Fig. 3: Diagnosis of early-stage LA by machine learning.
From: Machine learning of serum metabolic patterns encodes early-stage lung adenocarcinoma

a Schematic workflow for the construction of classification models, including an inner loop (machine-learning stage, orange) to tune the hyperparameters for the optimal classifier and outer cross-validation (classifier building stage, blue) to evaluate the discriminant performance. b Receiver operating characteristic (ROC) curves for the classifier designed to distinguish between early-stage LA patients and healthy controls.
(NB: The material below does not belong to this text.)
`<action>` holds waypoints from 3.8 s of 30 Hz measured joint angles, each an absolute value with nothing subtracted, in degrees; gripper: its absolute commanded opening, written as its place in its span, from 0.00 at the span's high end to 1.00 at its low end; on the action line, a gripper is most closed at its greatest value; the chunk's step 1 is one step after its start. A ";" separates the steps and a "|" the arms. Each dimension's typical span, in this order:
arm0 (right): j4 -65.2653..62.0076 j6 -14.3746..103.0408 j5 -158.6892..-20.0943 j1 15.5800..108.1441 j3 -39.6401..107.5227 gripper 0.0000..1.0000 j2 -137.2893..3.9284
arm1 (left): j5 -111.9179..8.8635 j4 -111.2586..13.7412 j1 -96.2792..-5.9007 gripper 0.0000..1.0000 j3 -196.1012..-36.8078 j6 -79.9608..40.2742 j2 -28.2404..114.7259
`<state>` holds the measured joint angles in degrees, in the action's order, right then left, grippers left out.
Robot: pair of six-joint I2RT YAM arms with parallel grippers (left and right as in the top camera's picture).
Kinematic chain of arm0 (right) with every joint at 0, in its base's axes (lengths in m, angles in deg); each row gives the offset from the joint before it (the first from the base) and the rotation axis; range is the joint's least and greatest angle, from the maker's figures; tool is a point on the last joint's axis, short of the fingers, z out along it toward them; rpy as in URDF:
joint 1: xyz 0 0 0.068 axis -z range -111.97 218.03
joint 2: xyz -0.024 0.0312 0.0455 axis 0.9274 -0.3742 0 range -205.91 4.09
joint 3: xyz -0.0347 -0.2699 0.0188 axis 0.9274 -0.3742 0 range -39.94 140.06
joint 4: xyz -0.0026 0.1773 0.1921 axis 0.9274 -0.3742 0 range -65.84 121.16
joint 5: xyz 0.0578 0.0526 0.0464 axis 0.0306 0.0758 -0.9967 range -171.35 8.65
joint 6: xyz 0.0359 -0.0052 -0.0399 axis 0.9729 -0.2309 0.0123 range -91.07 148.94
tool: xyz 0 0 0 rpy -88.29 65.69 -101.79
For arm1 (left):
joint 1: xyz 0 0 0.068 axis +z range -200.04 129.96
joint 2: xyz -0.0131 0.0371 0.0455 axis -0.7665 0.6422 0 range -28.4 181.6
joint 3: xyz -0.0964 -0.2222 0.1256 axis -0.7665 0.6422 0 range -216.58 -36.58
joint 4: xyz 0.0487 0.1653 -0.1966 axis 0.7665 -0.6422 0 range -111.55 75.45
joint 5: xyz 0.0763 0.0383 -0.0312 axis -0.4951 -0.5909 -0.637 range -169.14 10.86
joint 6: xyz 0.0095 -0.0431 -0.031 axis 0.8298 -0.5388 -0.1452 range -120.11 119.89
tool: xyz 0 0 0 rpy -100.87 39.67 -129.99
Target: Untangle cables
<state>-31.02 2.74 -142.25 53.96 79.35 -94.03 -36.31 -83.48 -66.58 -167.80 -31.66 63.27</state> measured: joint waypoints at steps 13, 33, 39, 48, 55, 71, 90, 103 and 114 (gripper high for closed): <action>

The colours of ROC curves—blue represented the ROC curve obtained by averaging 20 rounds of five-fold nested cross-validations (100 models in total) with a mean AUC of 0.921 (95% confidence interval (CI): 0.891–0.953), and the optimized number of training subjects was 240 (120/120, LA/control); red represented the ROC curve obtained from double-blind test (23/35, LA/control), showed AUC of 0.915 with diagnostic sensitivity of 88.57% and specificity of 91.30%; the grey area indicated the specificity/sensitivity of all independent ROC curves from 100 models, showing the diagnostic performance of the best (asterisk) and worst (hash mark) classifiers. c Averaged ROC curves with AUC to optimize the number of training subjects, analyzing from 20 (10/10, LA/control) to 280 (140/140, LA/control). Source data are provided as a Source Data file.